Yes. This is a major problem.
If I was attempting a large-scale man-in-the-middle attack, perhaps I'd be happier to do no work and intercept 5% of sessions (those who click OK on a certificate that is clearly bogus) than I would to do an enormous amount of work and intercept 100% (those who would see no warnings). And surely 5% is a massive under-estimate.

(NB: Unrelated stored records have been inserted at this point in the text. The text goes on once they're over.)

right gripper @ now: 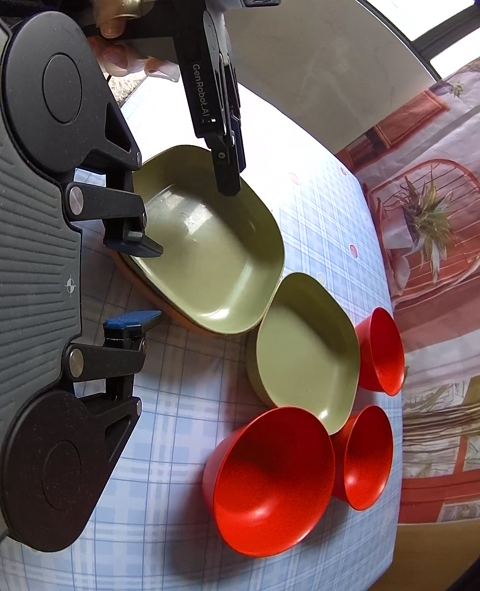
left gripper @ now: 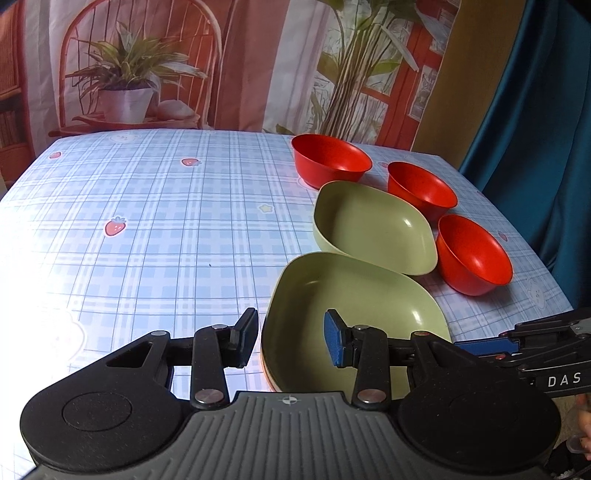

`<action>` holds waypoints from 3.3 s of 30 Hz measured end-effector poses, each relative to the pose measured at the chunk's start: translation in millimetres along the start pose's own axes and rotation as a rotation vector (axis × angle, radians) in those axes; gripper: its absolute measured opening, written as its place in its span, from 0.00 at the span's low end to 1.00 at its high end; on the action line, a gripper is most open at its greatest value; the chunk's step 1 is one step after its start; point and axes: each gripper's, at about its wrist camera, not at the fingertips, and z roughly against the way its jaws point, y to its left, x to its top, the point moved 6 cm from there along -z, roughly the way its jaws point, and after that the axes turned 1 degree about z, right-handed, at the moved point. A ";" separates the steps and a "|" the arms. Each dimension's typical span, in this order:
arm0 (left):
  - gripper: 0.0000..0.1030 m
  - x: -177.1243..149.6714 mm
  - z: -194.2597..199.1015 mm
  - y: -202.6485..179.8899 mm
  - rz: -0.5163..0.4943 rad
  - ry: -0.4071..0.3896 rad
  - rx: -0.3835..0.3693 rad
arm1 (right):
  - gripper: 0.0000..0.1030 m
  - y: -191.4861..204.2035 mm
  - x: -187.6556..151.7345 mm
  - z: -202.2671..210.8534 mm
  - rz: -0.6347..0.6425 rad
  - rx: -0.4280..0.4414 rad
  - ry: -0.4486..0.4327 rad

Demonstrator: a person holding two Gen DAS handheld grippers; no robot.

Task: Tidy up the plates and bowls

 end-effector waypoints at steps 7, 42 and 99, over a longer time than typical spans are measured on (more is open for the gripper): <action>0.39 -8.2 -5.3 2.9 0.030 0.016 -0.025 | 0.26 3.5 0.4 -6.6 -0.002 0.026 0.015; 0.55 5.4 -2.2 24.3 0.086 -0.028 -0.003 | 0.24 -20.2 42.2 -21.7 0.036 -0.050 -0.102; 0.15 83.2 -71.2 -12.0 -0.150 0.043 0.101 | 0.23 -45.3 89.2 -9.4 -0.035 -0.086 -0.381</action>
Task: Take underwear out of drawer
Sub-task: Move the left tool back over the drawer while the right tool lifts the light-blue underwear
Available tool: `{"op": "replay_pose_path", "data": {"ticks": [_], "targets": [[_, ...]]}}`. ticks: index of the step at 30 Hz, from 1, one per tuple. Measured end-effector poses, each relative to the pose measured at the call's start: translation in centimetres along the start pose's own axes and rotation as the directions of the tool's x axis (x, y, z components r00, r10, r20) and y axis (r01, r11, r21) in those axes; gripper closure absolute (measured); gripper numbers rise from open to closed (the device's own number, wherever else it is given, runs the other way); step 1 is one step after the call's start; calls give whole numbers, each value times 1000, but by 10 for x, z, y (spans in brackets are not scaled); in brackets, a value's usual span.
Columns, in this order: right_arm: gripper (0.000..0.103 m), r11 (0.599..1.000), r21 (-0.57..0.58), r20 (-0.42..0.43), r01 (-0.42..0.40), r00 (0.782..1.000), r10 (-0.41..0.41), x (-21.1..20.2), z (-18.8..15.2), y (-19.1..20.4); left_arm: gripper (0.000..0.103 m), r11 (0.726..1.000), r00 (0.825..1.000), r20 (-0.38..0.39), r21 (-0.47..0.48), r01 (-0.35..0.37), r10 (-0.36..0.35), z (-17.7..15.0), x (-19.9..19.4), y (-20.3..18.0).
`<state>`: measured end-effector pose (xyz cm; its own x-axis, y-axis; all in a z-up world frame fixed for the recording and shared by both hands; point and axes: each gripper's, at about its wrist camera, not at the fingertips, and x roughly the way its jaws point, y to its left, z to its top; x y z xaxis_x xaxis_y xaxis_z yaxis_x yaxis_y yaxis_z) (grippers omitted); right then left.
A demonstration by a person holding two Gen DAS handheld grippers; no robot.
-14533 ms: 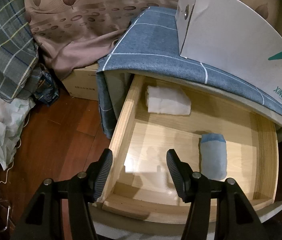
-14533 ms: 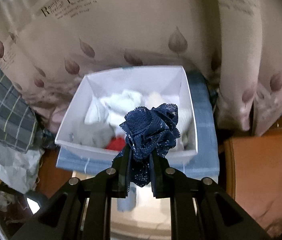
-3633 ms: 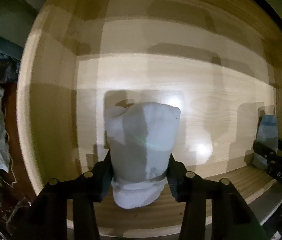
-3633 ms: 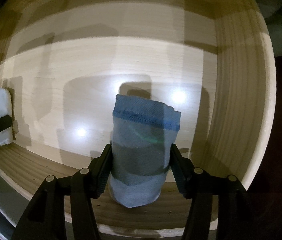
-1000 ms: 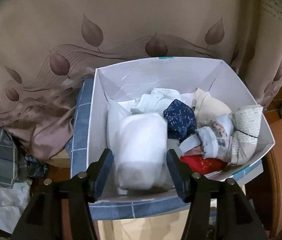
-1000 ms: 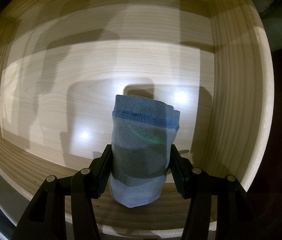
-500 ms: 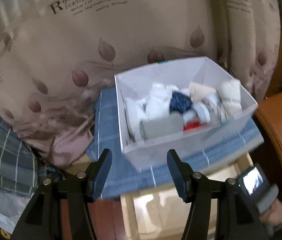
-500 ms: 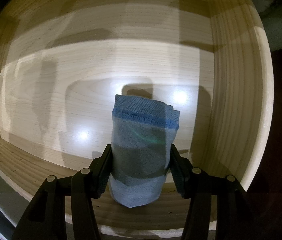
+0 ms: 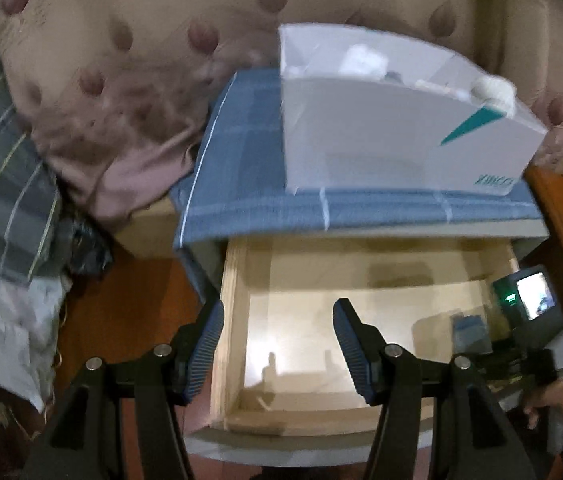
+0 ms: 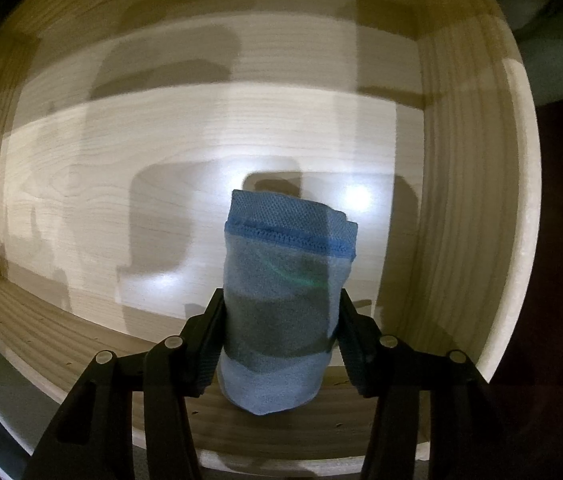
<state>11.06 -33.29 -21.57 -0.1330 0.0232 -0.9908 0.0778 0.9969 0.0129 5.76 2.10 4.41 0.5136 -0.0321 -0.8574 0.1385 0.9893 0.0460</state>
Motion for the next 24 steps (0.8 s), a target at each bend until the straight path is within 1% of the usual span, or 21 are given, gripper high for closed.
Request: {"op": "replay_pose_path", "data": {"ticks": [3, 9, 11, 14, 15, 18, 21, 24], "targets": [[56, 1000, 2, 9, 5, 1000, -5, -2, 0, 0, 45, 999, 999, -21, -20, -27, 26, -15, 14, -3], [58, 1000, 6, 43, 1, 999, -2, -8, -1, 2, 45, 998, 997, -47, -8, -54, 54, -33, 33, -16], [58, 1000, -3, 69, -8, 998, 8, -13, -2, 5, 45, 998, 997, -46, -5, -65, 64, -38, 36, -19], [58, 1000, -25, 134, 1, 991, 3, -26, -7, 12, 45, 997, 997, -29, -2, -73, 73, -38, 34, -19], [58, 1000, -29, 166, 2, 986, 3, -32, -9, 14, 45, 997, 997, -15, -10, -75, 75, -38, 33, -18], [58, 999, -46, 272, 5, 962, 8, -54, -16, 19, 45, 997, 997, -18, -24, -76, 75, -39, 36, -16], [58, 999, -45, 366, -6, 930, 22, -76, -26, 19, 45, 996, 997, -14, -61, -71, 71, -39, 35, -11], [58, 998, -56, 432, -11, 901, 34, -95, -43, 16, 45, 994, 998, -12, -86, -60, 60, -39, 34, -6]]}}
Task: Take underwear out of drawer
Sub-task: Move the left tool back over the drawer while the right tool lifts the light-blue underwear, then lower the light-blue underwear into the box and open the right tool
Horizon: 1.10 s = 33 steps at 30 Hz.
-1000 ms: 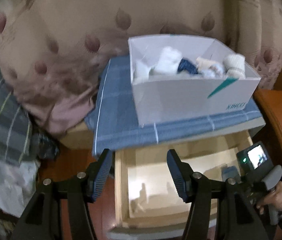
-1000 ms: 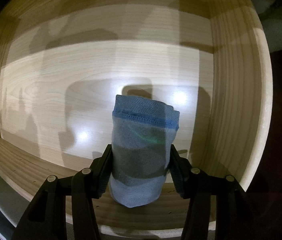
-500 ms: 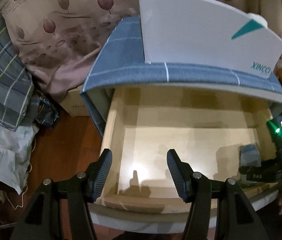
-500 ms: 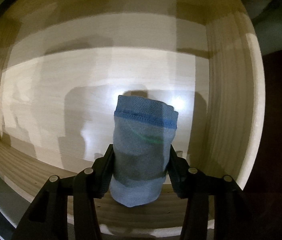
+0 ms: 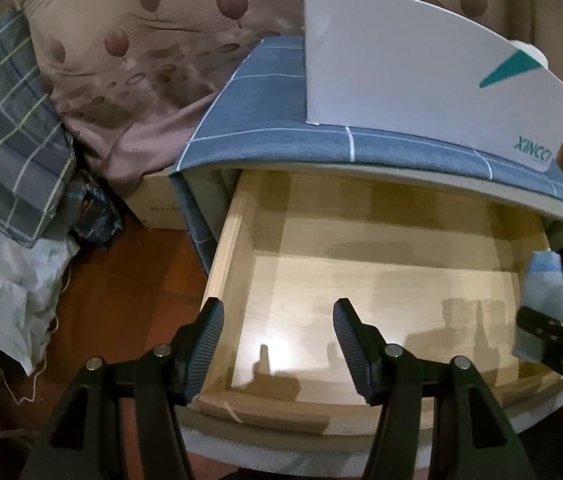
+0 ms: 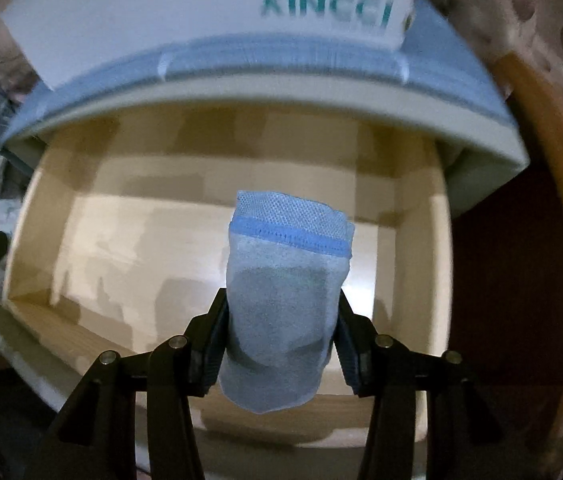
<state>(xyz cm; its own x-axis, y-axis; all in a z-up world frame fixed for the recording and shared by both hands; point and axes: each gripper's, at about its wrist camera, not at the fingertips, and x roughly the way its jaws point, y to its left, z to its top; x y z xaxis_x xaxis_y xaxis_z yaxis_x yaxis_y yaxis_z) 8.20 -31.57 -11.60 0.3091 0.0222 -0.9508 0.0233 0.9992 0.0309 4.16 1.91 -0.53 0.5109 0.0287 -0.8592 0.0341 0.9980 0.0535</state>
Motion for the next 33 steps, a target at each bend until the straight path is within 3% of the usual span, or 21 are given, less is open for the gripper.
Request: {"op": "replay_pose_path", "data": {"ticks": [8, 20, 26, 33], "targets": [[58, 1000, -11, 167, -17, 986, 19, -66, 10, -8, 45, 1000, 1000, 12, -18, 12, -11, 0, -1, 4], [58, 999, -41, 388, 11, 922, 6, -161, 82, 12, 45, 1000, 1000, 28, -20, -7, 8, -1, -4, 4], [58, 999, -44, 430, 11, 903, 9, -183, 123, 21, 45, 1000, 999, 36, -27, -12, 13, -2, -6, 4], [58, 999, -41, 433, 6, 901, 12, -186, 165, 25, 45, 999, 999, 38, -35, -16, 17, -1, -6, 5]]}}
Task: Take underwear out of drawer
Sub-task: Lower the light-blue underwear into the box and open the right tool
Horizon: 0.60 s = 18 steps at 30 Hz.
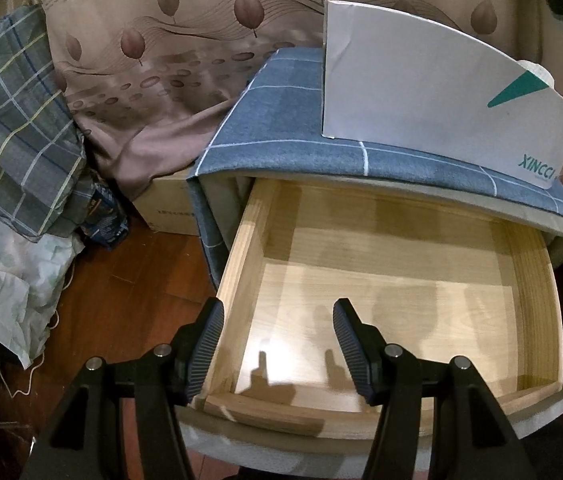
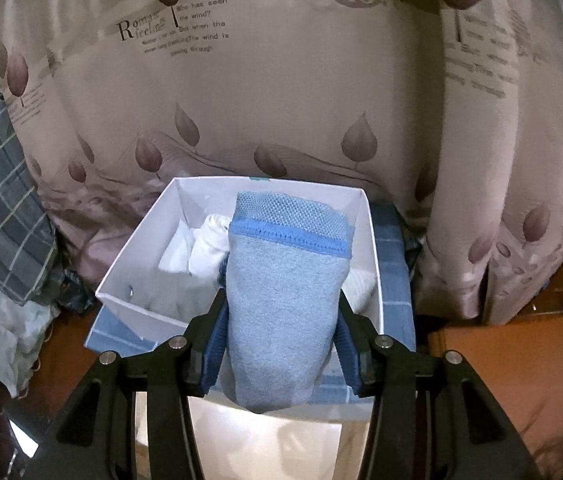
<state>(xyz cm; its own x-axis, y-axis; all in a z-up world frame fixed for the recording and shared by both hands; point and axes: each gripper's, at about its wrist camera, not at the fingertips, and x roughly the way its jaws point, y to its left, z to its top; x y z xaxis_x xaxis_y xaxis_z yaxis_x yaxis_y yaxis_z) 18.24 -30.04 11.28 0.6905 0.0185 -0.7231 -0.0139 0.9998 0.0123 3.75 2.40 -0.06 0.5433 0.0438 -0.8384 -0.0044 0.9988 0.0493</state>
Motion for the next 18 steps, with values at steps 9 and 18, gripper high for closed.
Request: {"op": "replay_pose_path", "data": {"ticks": [9, 18], "targets": [[57, 1000, 13, -137, -28, 990, 29, 65, 18, 13, 45, 1000, 1000, 4, 9, -9, 9, -1, -1, -1], [55, 1000, 10, -212, -27, 977, 28, 112, 13, 27, 45, 1000, 1000, 8, 9, -14, 14, -1, -1, -1]]}}
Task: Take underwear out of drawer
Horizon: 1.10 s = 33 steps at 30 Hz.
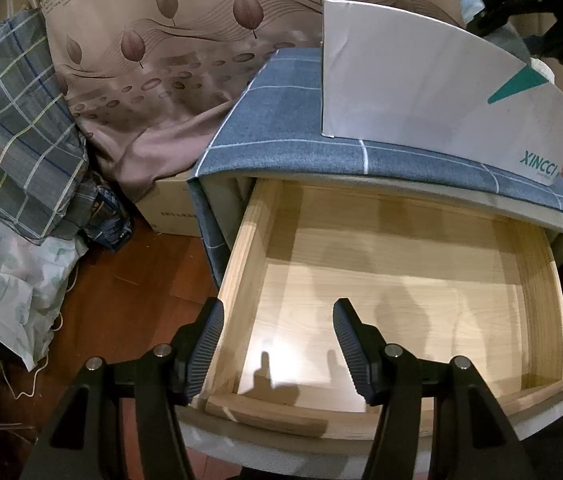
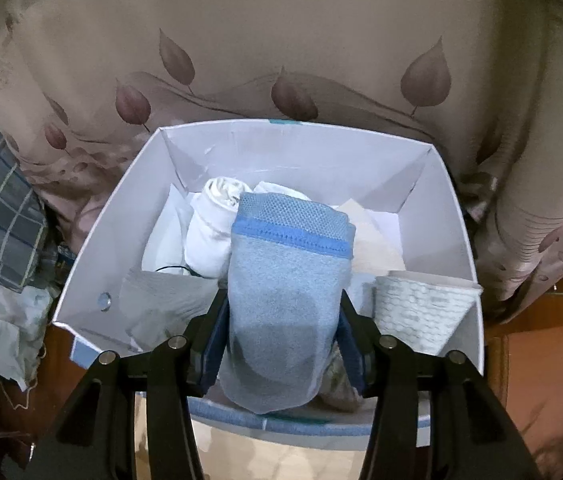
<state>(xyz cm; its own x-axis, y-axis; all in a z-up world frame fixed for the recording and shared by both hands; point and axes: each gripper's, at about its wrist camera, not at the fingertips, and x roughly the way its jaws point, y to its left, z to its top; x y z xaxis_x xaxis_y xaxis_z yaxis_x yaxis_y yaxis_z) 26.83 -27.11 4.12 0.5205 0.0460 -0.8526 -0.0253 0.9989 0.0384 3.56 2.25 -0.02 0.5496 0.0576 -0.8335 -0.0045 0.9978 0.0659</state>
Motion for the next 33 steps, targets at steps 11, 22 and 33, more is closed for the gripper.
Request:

Yet I do not particularly wish to ignore the problem, just because we do not have a completely comprehensive solution to the problem that solves every case and prevents every mistake. The Firefox changes to really draw attention to certificate issues is, regardless of what people have said about "usability" and "practicality," an important step. However, there's something else being highlighted here. SSL certificates have a major failing in that it is really spectacularly annoying and difficult for some people to acquire them, and/or the value in paying more than a trivial sum (or any sum) is hard to justify, etc. For example, I have absolutely no desire to pay even a modest $15/year per device to get all my various networking devices to have legitimate SSL certificates; instead, we run our own local CA and import our root CA cert into browsers. It's cheaper, *more* secure, etc. Nobody but us will be logging into our devices, and our browsers have the local root CA added. Now, many sites just don't see the need, and self-signed certs are the result. This would seem to point out some critical shortcomings in the current SSL system; these shortcomings are not necessarily technological, but rather social/psychological. We need the ability for Tom, Dick, or Harry to be able to crank out a SSL cert with a minimum of fuss or cost; having to learn the complexities of SSL is itself a "fuss" which has significantly and negatively impacted Internet security. Somehow, we managed to figure out how to do this with PGP and keysigning, but it all fell apart (I can hear the "it doesn't scale" already) with SSL. ... JG -- Joe Greco - sol.net Network Services - Milwaukee, WI - http://www.sol.net "We call it the 'one bite at the apple' rule. Give me one chance [and] then I won't contact you again." - Direct Marketing Ass'n position on e-mail spam(CNN) With 24 million small businesses in the US alone, that's way too many apples.